Il a succédé à une alliance artificielle des dirigeants de tous les partis. Le bilan de cette fusion de talents politiques est presque exclusivement constitué d’une série de conférences internationales avortées dans notre pays et à l’étranger.

Si la discussion et l’échange de vues étaient un substitut efficace à l’action dans les affaires humaines, le Gouvernement national serait le meilleur que la Grande-Bretagne ait jamais eu. Mais l’expérience des deux dernières années a prouvé que ces dispositifs futiles et qui font perdre du temps ne sont qu’un écran d’inertie et d’indécision.

L’immense majorité obtenue par le gouvernement actuel à l’élection générale de 1931 fut le dernier vote de confiance que la nation donnera jamais aux politiciens de l’Old Gang. Dans deux ans, une autre élection générale est presque prévue. L’avenir de la Grande-Bretagne dépendra de sa question.

Dans l’état d’esprit actuel du pays, une prolongation du régime actuel peut être considérée comme hors de question. Il y aura un mouvement prononcé vers la droite ou vers la gauche.

Si l’électorat gonflé, impulsif et largement ignorant que les hommes d’État de la vieille équipe ont fait naître devaient ramener au pouvoir le Parlement croupion du socialisme extrême, tout espoir de redressement de ce pays s’effondrerait dans la confusion des expériences communistes.

Lors de cette prochaine élection vitale, la survie de la Grande-Bretagne en tant que grande puissance dépendra de l’existence d’un parti de droite bien organisé, prêt à assumer la responsabilité des affaires nationales avec la même franchise de but et la même énergie de méthode que Mussolini et Hitler ont montrées.

Un tel mouvement, qui ferait de l’action sa devise plutôt que de la dérive, bénéficierait d’un soutien surprenant de la part d’anciens socialistes, qui ont découvert que les dirigeants de ce parti privilégient également les paroles aux actes. C’est pourquoi je dis : « Hourrah pour les chemises noires ! » C’est un signe que quelque chose bouge parmi les jeunes de Grande-Bretagne. Ils sont le symbole de ce nouveau réalisme dans la vie publique qui seul peut le réveiller de sa torpeur.

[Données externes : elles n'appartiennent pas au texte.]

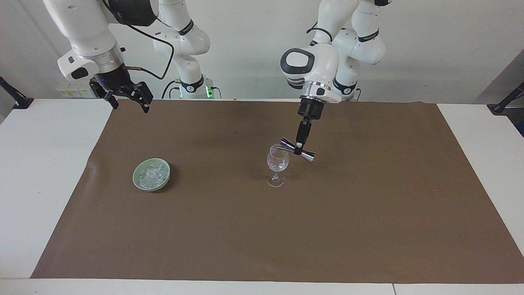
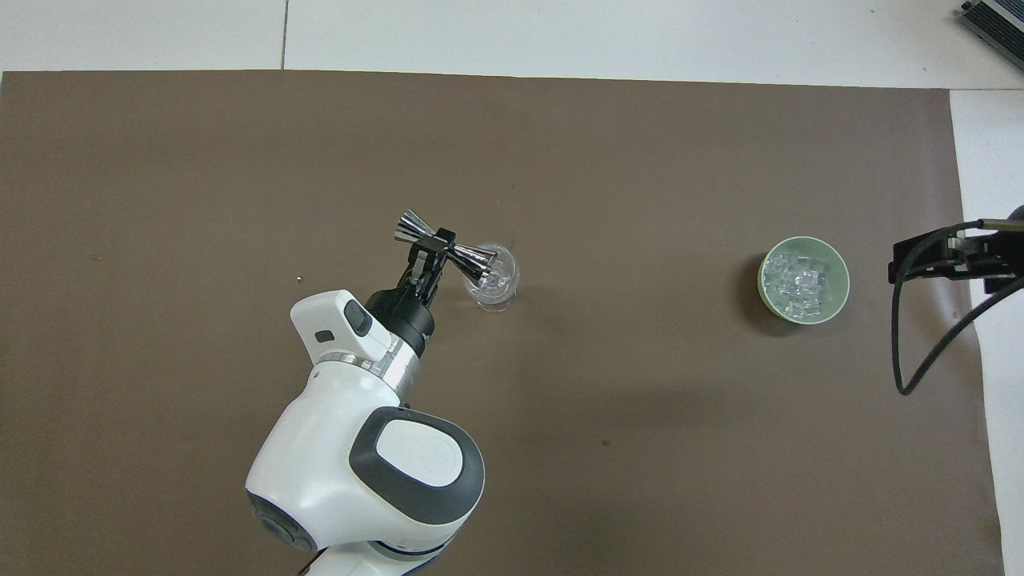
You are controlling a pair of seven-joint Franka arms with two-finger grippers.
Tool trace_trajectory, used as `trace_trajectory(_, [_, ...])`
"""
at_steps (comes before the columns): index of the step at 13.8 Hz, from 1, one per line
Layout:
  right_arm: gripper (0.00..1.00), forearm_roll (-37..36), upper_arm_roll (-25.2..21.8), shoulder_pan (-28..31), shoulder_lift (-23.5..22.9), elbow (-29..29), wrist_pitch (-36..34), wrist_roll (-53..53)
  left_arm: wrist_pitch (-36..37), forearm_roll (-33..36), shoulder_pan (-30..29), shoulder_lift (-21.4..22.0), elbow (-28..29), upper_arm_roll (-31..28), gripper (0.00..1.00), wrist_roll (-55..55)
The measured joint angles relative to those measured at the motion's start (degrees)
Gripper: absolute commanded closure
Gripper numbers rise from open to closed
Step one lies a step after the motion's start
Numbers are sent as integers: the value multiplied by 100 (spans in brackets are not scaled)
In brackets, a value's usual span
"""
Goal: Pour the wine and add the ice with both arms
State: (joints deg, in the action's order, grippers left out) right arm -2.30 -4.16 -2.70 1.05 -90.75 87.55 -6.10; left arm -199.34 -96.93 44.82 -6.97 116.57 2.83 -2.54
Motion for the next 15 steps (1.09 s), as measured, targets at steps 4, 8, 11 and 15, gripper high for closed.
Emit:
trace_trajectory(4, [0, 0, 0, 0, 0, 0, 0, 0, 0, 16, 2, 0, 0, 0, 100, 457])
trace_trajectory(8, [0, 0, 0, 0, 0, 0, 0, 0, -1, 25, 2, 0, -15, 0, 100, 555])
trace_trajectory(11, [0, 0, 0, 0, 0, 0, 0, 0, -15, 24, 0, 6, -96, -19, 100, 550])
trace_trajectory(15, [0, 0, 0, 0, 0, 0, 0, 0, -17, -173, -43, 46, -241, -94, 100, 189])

Des centaines de milliers de jeunes Britanniques, hommes et femmes, aimeraient voir leur propre pays développer cet esprit de fierté patriotique et de service qui a transformé l’Allemagne et l’Italie. Ils ne peuvent pas faire mieux que de chercher la branche la plus proche des chemises noires et de se familiariser avec leurs objectifs et leurs plans.

Ils perdront bientôt l’idée que cette campagne tente d’introduire des méthodes et des principes étrangers dans notre pays.

Ils trouveront les loyautés et les objectifs des chemises noires aussi britanniques que leurs membres, et comme contraste frappant avec les hésitations et les compromis de tous les autres partis, ils découvriront que les chemises noires ne couvrent pas les cœurs faibles !

Les jeunes hommes et jeunes femmes peuvent adhérer à l’Union britannique des fascistes en écrivant à The Headquarters, Kings Road, Chelsea, London S.W.